All ways to get rid of fossil fuels should be embraced and given a chance. Also in the Northern Netherlands. Focus on hydrogen is fine and necessary, but we must keep a broad view. Look at battery technology, for example. The Northern Netherlands is working on this at a high level of knowledge, such as within Professor Tromp's department at the RUG.

What about the people? Those are hard to find. Very difficult. And yet we need them desperately to keep production facilities running here, to get renewable energy initiatives off the ground. We must look honestly at this challenge: the future does not look very rosy, caused in part by an aging population. In healthcare, in technical professions, in education: there is already an acute shortage of personnel. If we do nothing, it will only get worse.

Dirty hands

The trend that young people "don't want to get their hands dirty" is not of today or yesterday. Technical courses have been under-attended for years, when the shortage of skilled workers is at its greatest. The attractiveness of care and education professions also has a problem. Making vocational training cool again. That's part of the solution. But a very difficult one that takes a lot of time. In addition, we need to come up with something faster. Robotization, industry 4.0 or 5.0. Those are terms that are going to become more and more important. Technology is taking over what human hands no longer fill in. And it could well be that, in addition, we will have to look more and more across borders to fill even more job vacancies. That's the honest story.

Plans must be made, hands folded and arms rolled out. Only in this way can we somewhat alleviate the negative effects of scarcity on all fronts. Money is also needed for this. A lot of money. Well, in recent years that was a commodity that was precisely not scarce. But that too is slowly but surely changing.

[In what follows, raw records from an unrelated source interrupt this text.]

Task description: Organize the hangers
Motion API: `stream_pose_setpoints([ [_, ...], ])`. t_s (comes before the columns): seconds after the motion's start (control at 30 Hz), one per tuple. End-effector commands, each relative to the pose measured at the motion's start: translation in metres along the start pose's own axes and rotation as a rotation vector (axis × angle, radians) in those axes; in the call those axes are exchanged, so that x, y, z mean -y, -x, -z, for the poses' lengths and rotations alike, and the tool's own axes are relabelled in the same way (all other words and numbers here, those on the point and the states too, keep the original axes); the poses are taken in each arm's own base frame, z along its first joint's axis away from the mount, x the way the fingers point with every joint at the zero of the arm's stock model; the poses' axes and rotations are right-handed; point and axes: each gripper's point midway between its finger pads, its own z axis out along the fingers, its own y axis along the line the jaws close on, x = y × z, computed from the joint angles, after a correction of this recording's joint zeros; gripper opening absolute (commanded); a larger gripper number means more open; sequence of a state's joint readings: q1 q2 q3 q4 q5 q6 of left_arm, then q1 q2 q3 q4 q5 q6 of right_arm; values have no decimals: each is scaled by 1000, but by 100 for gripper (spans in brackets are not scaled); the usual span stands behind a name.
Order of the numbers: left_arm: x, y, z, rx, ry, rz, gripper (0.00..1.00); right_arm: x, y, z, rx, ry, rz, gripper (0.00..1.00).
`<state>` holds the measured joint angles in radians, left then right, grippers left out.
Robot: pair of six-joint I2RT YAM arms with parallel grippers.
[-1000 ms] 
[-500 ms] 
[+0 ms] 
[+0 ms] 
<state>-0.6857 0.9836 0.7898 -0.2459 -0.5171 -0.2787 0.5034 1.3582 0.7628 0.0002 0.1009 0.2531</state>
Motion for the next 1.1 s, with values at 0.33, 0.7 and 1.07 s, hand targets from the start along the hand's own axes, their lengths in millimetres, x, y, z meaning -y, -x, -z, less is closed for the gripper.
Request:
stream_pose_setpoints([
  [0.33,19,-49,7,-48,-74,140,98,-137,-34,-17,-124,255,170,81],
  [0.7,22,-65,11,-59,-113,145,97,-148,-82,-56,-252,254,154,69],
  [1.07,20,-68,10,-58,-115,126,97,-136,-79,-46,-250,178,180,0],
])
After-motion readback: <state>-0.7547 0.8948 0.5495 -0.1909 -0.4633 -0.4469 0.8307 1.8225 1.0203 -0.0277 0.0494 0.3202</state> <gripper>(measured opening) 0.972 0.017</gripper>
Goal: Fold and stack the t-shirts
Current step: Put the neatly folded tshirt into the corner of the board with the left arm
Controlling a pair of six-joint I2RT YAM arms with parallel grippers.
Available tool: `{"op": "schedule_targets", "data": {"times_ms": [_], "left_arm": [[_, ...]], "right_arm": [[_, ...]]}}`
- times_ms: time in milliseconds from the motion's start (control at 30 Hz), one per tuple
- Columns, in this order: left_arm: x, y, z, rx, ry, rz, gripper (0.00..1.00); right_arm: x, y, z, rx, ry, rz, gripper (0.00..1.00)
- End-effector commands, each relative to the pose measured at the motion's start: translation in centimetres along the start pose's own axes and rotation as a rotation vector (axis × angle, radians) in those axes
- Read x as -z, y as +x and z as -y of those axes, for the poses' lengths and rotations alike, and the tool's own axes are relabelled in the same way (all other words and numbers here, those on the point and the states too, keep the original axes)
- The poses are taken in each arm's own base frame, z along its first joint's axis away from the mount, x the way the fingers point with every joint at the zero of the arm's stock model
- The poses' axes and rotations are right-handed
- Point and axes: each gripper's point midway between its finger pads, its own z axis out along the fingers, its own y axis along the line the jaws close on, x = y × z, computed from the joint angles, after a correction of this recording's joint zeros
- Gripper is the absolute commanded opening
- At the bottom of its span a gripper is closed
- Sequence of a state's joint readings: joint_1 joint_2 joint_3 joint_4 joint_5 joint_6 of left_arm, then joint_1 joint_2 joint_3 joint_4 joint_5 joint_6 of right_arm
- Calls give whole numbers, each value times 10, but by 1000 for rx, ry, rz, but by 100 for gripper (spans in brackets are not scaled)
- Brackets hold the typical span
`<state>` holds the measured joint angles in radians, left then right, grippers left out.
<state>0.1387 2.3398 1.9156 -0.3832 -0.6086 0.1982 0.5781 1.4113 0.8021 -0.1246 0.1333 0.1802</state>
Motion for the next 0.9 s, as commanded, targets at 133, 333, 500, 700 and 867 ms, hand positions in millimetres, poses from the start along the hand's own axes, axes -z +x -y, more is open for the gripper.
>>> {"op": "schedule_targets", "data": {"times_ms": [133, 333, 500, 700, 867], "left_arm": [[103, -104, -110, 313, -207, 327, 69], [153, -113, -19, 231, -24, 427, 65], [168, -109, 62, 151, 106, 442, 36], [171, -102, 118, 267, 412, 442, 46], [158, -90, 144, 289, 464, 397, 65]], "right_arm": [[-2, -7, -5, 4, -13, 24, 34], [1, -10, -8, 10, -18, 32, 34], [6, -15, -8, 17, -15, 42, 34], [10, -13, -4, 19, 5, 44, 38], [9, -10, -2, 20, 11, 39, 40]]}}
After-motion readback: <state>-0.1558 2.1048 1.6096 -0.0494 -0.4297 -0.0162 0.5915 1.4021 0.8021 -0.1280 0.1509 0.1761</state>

And that means we have to distribute the pots very well. What is promising deserves support.

Not because we need to go back to the way it was before scarcity became ubiquitous. It won't be like that anymore. We are living with a new normal, to which there are not only disadvantages. For our planet, for example, high energy prices are not a punishment. They are an outright transition accelerator to sustainable alternatives.

This transition that is being accelerated by all this scarcity provides great opportunities. Whoever comes up with the best solutions now will be the winner later. We in the Northern Netherlands can play our part. Short lines, strong networks, good ecosystems. As long as we see the opportunities and seize them together, we can turn the new normal into a wonderful reality.